LIPI develops MACADA application for mangrove ecosystem monitoring

LIPI develops MACADA application for mangrove ecosystem monitoring

Aerial photo of the condition of mangrove forest in the mangrove forest buffer area of East Sumatra, part of which has been converted into a palm oil plantation in Mendahara, Tanjungjabung Timur, Jambi, Friday (10/7/2020). Antara Foto / Wahdi Septiawan / wsj.

The MACADA application is one of the three monitoring tools developed from the COREMAP dataset
Jakarta (ANTARA) - The Indonesian Institute of Sciences (LIPI), through the Research Center for Oceanography (P2O), along with COREMAP-CTI developed the MACADA application to monitor mangrove ecosystems.

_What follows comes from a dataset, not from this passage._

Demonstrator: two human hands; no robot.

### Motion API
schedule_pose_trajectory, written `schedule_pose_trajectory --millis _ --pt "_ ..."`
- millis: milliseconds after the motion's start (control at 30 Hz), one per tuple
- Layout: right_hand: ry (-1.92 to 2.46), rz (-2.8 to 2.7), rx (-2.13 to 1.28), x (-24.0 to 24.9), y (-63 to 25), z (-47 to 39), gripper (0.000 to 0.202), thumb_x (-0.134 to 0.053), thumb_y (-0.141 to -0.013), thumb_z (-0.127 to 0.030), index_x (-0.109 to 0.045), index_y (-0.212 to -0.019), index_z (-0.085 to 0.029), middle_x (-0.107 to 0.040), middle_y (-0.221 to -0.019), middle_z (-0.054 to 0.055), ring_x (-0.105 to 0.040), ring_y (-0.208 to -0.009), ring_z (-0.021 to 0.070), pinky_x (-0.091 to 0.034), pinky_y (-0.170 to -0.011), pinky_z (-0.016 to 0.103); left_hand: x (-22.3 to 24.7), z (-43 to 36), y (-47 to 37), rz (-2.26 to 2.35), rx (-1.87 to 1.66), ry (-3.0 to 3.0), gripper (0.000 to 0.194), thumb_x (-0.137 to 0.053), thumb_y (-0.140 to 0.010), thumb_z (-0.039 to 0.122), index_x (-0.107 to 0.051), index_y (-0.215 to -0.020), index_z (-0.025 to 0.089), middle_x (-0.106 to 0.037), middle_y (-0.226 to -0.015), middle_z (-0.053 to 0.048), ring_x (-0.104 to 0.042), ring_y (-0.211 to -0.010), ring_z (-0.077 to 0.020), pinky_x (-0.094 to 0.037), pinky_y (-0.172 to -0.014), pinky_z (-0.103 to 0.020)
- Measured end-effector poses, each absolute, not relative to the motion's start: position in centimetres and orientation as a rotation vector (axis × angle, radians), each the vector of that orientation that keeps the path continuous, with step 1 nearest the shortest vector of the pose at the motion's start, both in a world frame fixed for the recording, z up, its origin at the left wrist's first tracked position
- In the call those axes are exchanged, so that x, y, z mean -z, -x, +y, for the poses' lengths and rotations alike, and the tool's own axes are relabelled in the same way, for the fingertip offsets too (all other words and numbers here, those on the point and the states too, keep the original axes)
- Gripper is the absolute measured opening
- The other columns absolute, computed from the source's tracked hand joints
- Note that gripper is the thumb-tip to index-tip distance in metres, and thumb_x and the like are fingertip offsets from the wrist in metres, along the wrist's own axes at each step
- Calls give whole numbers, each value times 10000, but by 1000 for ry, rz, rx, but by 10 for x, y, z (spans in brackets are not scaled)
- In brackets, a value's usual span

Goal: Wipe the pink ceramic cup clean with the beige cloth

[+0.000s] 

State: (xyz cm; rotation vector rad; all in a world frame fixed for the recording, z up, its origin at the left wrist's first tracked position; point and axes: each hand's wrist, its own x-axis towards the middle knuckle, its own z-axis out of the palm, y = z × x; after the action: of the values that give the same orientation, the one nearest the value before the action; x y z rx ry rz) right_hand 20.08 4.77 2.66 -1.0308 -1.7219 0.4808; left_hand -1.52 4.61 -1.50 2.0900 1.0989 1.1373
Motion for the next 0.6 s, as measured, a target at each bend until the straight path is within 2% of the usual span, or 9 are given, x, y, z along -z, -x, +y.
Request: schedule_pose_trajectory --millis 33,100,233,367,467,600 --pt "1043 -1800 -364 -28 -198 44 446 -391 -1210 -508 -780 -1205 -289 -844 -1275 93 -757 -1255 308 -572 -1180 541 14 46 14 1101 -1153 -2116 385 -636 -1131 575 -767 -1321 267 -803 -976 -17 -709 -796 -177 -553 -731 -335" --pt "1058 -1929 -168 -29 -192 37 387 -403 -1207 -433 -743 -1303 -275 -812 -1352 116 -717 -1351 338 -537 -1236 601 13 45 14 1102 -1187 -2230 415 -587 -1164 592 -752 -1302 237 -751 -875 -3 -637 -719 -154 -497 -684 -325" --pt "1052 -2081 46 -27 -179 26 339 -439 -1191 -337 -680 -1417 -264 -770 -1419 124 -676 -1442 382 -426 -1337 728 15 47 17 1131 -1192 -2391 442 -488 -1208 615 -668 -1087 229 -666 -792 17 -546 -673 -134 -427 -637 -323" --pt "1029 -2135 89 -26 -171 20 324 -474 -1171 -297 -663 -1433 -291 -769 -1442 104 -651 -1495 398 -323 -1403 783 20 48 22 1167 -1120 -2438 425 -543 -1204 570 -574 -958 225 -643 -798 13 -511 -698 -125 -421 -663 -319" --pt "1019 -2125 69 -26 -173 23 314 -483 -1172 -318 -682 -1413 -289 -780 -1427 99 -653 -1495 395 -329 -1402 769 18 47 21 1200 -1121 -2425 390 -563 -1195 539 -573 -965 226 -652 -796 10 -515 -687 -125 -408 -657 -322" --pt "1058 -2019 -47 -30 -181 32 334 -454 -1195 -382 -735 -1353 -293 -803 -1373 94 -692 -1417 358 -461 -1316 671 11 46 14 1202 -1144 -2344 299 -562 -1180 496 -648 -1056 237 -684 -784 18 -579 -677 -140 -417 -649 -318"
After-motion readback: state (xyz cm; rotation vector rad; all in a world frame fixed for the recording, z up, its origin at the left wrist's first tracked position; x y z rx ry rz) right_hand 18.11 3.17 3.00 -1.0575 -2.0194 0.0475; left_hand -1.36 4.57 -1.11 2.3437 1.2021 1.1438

"We are endeavoring to develop aspects that can help us all in properly monitoring or assessing mangrove ecosystems," LIPI's Head of Research Center for Oceanography, Augy Syahailatua, stated here on Thursday during a virtual seminar on developing mangrove monitoring devices in Indonesia.

The Mangrove Collection and Analysis of Data (MACADA) application is designed for use by all and not solely for scientists to monitor and assess the condition of mangrove ecosystems.

The LIPI data collection on the structure of mangrove communities in various habitats is the basic material utilized to develop mangrove monitoring tools, such as the MACADA application.

Researcher at the Research Center for Oceanography I Wayan Eka Dharmawan stated that the Android-based application can be used to enter data and perform analysis while monitoring.

"The MACADA application is one of the three monitoring tools developed from the COREMAP dataset," Dharmawan remarked.

The application provides community structure parameters, such as density, morphological size, frequency, dominance, and mangrove health index.

"The Android-based application is very useful. We can input data and then analyze it," Dharmawan noted.

One can glean through information on using the MACADA application in the mangrove monitoring manual prepared by LIPI.

Indonesia is listed as a country with the largest mangrove ecosystem in the world. LIPI has monitored the condition of mangroves at 40 locations in Indonesia.

However, Dharmawan pointed to a 30-percent reduction in the area of mangroves in Indonesia since the 1900s owing to human development and activities.

The researcher highlighted the importance of structured and periodic monitoring and management of mangroves for mapping and maintaining mangrove ecosystems in Indonesia.

Meanwhile, a researcher at the Research Center for Oceanography Yaya Ihya Ulumuddin remarked that assessing the health status of mangrove ecosystems is deemed crucial in chalking out management actions, including determining conservation and rehabilitation areas.

The mangrove health index (MHI) is assessed on the basis of three structural parameters: canopy density in percent, average tree trunk diameter in centimeters, and the number of stands or small mangrove trees of stem diameter less than five centimeters.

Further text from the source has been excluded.